Task to carry out: Using the records below, give again exactly the lines from the line that contains "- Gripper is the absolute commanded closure" through the line that contains "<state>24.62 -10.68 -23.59", both ends included, and only those.

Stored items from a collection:
════════

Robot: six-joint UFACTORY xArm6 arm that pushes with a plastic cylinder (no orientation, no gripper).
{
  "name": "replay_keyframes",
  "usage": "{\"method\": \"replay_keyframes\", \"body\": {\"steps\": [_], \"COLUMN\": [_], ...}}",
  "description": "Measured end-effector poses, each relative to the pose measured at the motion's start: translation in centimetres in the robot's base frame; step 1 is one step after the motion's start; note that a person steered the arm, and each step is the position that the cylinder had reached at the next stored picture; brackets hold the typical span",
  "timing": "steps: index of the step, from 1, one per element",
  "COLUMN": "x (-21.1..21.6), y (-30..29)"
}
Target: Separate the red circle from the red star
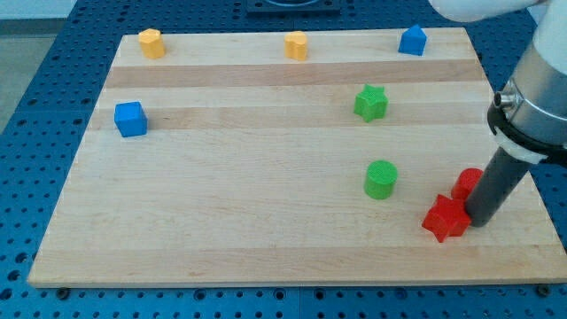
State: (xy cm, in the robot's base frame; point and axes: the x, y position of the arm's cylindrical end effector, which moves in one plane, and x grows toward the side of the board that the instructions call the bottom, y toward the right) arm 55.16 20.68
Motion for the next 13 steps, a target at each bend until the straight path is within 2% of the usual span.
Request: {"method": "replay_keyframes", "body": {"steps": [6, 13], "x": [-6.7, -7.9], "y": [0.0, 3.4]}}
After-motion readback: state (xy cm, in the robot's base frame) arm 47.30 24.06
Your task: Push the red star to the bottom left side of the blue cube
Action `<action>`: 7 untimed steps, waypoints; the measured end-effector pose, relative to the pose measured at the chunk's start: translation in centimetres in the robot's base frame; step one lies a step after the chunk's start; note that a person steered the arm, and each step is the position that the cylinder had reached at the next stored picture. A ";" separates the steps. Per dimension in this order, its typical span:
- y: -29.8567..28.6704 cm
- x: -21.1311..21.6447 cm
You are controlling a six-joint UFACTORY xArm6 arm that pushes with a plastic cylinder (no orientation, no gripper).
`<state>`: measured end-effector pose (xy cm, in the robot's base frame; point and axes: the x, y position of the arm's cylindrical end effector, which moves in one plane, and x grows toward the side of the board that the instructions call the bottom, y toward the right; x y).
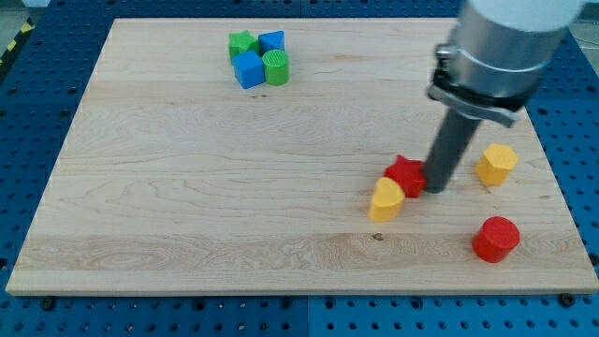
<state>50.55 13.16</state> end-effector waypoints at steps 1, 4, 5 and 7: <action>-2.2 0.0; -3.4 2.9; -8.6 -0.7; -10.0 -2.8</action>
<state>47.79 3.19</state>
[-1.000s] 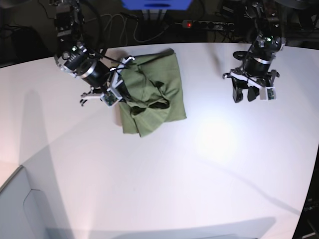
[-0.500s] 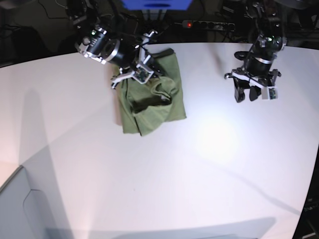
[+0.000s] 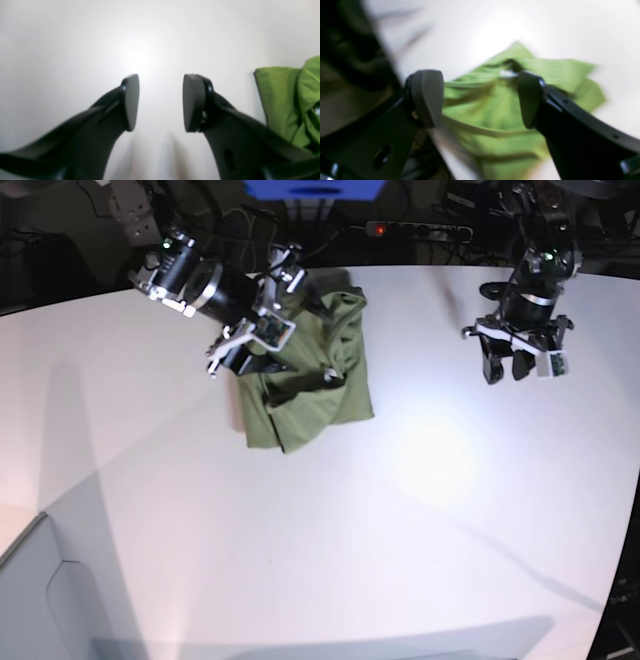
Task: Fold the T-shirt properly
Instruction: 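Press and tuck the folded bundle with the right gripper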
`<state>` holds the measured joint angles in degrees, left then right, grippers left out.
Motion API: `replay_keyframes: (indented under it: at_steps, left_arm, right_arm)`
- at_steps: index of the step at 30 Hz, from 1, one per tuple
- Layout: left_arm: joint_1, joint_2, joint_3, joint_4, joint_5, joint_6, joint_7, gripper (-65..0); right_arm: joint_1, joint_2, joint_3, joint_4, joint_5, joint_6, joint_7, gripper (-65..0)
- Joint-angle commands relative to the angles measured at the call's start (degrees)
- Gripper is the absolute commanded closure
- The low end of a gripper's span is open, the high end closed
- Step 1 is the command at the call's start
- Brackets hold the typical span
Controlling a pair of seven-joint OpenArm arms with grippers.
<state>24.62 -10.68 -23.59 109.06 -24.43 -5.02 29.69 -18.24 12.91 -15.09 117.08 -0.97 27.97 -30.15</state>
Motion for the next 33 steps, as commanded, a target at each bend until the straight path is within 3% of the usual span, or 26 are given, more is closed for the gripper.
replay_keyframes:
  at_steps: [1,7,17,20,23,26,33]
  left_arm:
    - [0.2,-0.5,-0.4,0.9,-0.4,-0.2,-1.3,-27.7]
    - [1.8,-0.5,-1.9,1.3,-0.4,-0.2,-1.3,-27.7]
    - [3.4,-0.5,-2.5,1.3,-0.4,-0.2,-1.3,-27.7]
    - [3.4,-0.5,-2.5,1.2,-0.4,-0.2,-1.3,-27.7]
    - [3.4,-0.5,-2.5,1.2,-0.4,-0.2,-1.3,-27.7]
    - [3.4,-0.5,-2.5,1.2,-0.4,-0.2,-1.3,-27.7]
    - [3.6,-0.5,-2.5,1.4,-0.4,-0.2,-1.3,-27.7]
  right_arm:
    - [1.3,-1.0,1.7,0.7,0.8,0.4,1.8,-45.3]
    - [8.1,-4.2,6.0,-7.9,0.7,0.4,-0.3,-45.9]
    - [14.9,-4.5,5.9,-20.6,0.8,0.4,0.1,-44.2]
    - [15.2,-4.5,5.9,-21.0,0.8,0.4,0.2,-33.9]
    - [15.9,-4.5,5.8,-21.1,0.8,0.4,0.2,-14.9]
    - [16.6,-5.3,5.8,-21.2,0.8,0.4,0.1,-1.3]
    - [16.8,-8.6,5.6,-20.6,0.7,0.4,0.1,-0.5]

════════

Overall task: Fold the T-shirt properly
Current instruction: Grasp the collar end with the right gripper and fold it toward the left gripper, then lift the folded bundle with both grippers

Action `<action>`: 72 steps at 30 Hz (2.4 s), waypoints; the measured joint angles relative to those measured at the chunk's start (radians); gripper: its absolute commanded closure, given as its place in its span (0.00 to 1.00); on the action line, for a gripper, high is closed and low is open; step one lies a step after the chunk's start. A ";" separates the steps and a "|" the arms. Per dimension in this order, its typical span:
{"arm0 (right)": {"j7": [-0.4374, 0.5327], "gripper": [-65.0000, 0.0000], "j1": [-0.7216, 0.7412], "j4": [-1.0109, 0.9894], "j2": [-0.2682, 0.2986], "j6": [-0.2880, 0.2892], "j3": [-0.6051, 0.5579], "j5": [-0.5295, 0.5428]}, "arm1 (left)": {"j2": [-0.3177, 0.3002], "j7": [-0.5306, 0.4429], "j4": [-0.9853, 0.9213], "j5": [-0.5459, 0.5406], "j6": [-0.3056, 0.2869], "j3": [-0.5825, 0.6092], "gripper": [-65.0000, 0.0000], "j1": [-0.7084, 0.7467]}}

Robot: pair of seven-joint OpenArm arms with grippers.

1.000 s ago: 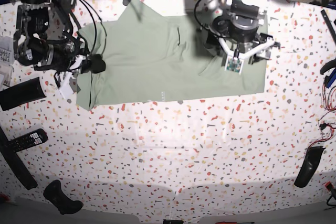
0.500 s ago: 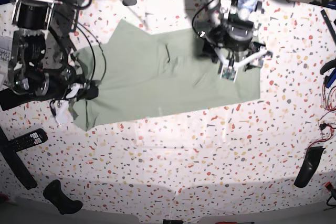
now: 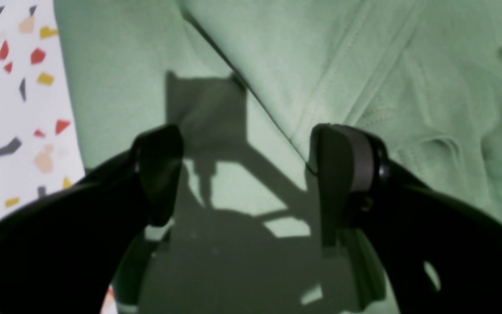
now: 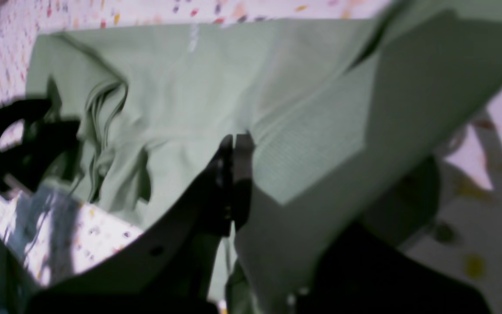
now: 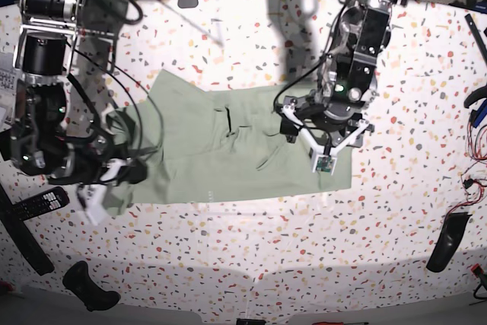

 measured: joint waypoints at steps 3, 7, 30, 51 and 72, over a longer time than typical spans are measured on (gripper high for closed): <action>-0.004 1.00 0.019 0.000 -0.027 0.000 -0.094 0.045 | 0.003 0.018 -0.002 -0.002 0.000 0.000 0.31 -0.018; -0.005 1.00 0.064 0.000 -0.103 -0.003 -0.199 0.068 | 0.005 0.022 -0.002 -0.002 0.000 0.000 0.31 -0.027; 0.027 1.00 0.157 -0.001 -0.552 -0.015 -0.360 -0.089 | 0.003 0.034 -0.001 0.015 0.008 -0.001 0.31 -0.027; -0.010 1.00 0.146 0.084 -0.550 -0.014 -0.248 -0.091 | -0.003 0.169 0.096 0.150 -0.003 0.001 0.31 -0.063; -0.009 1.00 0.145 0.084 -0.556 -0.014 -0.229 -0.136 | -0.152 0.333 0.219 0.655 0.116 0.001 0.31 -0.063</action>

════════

Problem solution:
- Gripper is the absolute commanded closure
- The low end of a gripper's span is open, the high end closed
- Step 1 is the command at the call's start
- Brackets hold the typical span
Controlling a pair of seven-joint OpenArm arms with grippers.
<state>24.62 -10.68 -23.59 109.06 -24.43 -5.02 29.69 -18.24 12.91 -15.09 117.08 -0.97 27.97 -30.15</state>

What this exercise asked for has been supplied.